PROBLEM DETAILS: Working from the entries that follow, transcribe exactly and only the lines from the one with "Please pick out the green" through the last, pictures excluded.
*** DATA FOR REVIEW ***
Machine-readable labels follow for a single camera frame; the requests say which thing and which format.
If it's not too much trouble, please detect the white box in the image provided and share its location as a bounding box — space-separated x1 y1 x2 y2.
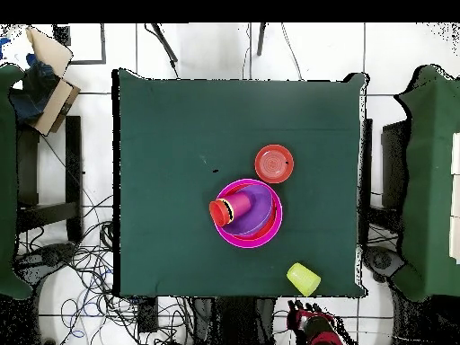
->
450 175 460 217
450 132 460 176

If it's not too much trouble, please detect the purple cup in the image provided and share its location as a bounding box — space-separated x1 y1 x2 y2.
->
224 190 253 221

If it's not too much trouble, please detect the cardboard box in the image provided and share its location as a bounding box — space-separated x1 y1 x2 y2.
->
8 25 82 137

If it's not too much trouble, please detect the green-covered side table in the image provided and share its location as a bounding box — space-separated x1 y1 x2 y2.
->
391 64 460 303
0 63 33 301

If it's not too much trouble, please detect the black pedestal foot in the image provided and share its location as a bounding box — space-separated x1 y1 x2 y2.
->
13 242 78 285
362 245 405 283

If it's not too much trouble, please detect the black box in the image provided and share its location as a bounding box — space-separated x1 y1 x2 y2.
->
380 119 411 209

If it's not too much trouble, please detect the small orange bowl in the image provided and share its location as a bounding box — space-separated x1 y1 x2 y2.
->
254 144 296 185

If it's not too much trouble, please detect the purple bowl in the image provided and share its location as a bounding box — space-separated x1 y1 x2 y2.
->
221 183 277 237

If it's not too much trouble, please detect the large pink bowl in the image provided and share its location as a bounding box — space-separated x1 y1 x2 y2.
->
214 178 284 250

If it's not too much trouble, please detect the black stool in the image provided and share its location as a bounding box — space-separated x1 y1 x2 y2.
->
15 114 84 243

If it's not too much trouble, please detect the pale yellow cup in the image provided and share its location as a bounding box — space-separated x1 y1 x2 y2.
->
286 261 322 298

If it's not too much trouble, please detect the black tripod leg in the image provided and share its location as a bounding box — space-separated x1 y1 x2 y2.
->
256 22 268 58
144 22 180 78

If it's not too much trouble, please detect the large orange bowl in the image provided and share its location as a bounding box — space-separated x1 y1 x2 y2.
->
224 181 280 241

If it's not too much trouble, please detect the dark green tablecloth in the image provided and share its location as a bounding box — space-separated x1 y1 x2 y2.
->
112 68 369 299

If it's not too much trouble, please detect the dark blue cloth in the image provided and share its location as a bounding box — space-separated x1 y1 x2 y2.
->
8 53 60 125

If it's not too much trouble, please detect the tangle of floor cables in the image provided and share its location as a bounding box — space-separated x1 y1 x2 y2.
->
15 193 202 345

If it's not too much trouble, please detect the black square frame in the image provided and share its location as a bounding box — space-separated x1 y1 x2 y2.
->
53 22 107 66

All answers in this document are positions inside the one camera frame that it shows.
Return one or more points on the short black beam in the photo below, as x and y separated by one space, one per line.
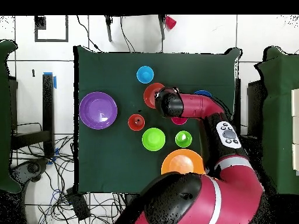
30 138

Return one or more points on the green cloth side table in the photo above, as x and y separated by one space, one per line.
5 116
278 116

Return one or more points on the white boxes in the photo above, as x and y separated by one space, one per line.
295 130

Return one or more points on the orange cup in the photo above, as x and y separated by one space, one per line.
133 124

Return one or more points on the green bowl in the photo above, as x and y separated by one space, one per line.
153 140

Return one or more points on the black square frame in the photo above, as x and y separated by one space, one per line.
66 30

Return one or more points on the dark green tablecloth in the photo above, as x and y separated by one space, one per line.
105 163

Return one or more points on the thin black bar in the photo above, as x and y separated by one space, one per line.
237 100

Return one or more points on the pink cup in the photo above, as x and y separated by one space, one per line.
179 121

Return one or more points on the large yellow bowl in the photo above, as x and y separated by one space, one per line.
182 163

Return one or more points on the green cup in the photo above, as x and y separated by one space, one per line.
181 142

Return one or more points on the black stand leg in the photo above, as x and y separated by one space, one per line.
108 30
162 30

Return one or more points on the orange bowl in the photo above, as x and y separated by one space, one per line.
149 95

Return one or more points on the red cup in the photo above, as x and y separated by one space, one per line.
171 22

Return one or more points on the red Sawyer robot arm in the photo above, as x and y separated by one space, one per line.
233 193

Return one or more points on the light blue cup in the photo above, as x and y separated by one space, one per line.
144 74

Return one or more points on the long black beam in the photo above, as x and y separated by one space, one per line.
48 105

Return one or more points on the gray black machine base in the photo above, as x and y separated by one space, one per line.
32 168

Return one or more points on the purple bowl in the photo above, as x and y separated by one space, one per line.
93 109

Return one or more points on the blue bowl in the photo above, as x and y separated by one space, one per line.
203 93

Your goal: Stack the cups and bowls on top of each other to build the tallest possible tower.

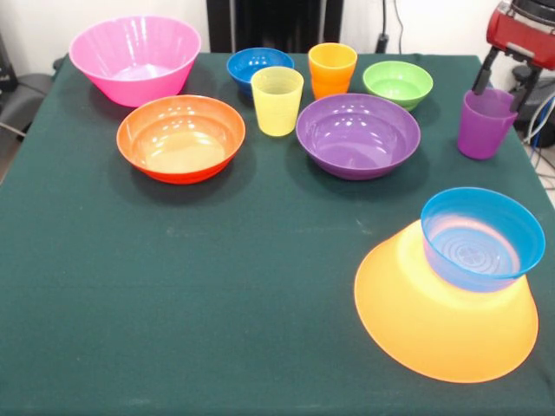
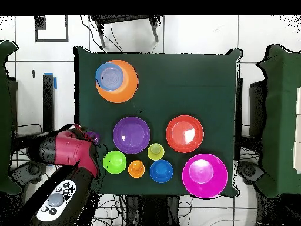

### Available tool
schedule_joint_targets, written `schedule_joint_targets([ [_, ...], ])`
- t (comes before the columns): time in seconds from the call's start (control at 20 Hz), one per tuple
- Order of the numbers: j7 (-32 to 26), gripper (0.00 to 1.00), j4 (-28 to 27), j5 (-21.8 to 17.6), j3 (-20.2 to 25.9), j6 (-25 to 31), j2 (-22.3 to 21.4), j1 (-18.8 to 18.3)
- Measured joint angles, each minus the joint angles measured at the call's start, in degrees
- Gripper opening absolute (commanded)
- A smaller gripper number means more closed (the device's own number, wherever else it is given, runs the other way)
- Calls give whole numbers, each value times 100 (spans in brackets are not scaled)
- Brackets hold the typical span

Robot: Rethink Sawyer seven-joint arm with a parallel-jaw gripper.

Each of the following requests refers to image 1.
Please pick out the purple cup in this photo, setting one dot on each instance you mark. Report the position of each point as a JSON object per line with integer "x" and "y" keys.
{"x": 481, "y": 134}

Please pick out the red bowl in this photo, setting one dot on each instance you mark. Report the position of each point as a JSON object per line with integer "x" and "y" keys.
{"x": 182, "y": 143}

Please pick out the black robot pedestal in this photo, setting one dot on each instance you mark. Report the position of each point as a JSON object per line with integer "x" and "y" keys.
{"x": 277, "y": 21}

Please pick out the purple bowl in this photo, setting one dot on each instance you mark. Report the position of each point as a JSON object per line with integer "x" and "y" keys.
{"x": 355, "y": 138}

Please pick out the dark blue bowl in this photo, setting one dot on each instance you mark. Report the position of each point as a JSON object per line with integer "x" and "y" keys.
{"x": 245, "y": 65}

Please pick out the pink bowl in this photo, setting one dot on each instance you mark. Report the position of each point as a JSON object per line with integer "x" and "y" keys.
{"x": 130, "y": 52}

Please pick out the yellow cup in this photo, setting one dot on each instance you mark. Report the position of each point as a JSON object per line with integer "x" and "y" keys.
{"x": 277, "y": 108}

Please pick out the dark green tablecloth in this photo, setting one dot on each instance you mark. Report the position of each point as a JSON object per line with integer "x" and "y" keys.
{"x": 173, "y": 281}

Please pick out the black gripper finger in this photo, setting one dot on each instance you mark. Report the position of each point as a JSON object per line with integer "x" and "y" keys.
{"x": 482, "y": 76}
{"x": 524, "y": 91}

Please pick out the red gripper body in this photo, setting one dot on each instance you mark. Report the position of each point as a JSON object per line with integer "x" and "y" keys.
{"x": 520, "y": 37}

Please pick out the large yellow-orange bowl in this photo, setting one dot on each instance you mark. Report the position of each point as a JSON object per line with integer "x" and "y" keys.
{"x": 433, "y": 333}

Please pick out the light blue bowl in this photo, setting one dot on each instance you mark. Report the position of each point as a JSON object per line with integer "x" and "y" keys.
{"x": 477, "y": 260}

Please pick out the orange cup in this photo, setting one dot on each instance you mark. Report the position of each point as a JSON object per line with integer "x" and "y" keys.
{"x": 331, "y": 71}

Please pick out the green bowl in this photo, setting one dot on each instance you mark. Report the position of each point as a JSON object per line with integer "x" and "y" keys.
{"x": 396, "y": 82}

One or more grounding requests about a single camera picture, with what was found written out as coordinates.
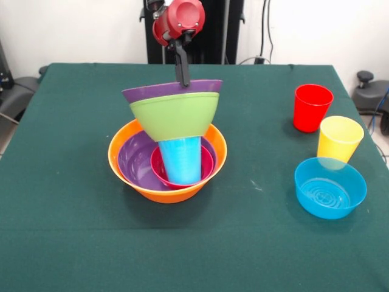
*** End of DATA FOR REVIEW ***
ANSWER TO THIS TASK:
Please pick out the green bowl in this photo, setting one dot on each instance you mark. Report the position of each point as a JSON object per line with integer "x" and "y" keys.
{"x": 396, "y": 82}

One or more grounding requests about a single camera picture, with what was found written out as coordinates.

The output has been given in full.